The distal aorta is cross-clamped. Excision of the diseased heart begins at the lateral right atrial wall. The right atrium is entered at the midpoint, 2–3 cm anterior to the caval cannulae. This excision is extended inferiorly toward the coronary sinus. Superiorly, this incision is extended around the superior aspect of the right atrium and to the aortic root at the level of the noncoronary sinus. The aorta and pulmonary artery are divided at the level of their respective semilunar valves. The interatrial septum is then entered at the anterior portion of the fossa ovale close to the tricuspid valve. The incision is extended superiorly to the left atrial roof and inferiorly, staying close to the atrioventricular groove. The heart is then pulled upward and toward the right side. The remaining attachments of the left atrial are divided close to the atrioventricular groove to leave a generous cuff of the posterior left atrium anterior to the pulmonary veins. The aorta and pulmonary artery are separated using electrocautery. Care must be taken to avoid injury to the right pulmonary artery during this maneuver. The recipient left atrial cuff may be trimmed appropriately based on the size of the donor left atrium to lessen their size discrepancy.
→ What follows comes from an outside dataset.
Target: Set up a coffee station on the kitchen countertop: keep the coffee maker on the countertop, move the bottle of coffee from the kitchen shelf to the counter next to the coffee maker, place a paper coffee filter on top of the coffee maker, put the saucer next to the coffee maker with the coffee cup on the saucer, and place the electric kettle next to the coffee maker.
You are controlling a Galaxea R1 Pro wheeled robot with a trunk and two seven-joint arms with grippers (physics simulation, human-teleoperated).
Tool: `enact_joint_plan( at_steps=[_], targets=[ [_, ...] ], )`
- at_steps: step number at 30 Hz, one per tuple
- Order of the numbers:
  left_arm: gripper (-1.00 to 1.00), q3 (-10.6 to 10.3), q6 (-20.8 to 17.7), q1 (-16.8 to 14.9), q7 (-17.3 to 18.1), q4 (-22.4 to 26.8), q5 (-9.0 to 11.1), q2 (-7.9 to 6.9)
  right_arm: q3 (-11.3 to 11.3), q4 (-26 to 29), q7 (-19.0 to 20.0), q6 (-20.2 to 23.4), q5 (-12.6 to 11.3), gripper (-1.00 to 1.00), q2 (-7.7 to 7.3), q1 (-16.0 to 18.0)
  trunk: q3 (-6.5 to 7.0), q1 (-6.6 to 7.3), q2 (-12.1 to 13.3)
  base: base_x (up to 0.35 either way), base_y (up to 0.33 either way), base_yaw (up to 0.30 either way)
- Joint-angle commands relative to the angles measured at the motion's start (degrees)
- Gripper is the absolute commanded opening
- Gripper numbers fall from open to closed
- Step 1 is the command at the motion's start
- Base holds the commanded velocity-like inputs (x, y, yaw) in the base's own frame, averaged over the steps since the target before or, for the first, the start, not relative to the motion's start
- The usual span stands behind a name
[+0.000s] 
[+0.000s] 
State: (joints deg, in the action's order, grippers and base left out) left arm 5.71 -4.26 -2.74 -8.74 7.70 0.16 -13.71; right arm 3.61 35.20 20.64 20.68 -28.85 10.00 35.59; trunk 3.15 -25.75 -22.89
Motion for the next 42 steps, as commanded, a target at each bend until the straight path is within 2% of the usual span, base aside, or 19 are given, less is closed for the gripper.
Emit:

If a bicaval anastomosis technique is used, the SVC and IVC are cannulated as distally as possible. The heart is first excised in the standard fashion, leaving the posterior aspect of the left atrium and the posterolateral aspect of the right atrium. The right atrium is then excised so as to leave 2–3 cm of atrial cuff around each cava.

A small endotracheal suction catheter which insufflates continuous carbon dioxide (CO₂) is anchored to the pericardial sac. The gravity of CO₂ is heavier than that of the air, and it is used to expel air from the open cardiac chambers. CO₂ is readily absorbed by the blood and forms no air bubbles. The perfusionist should pay special attention to the blood PH and CO₂ level to adjust the CO₂ flow rate and prevent acidosis.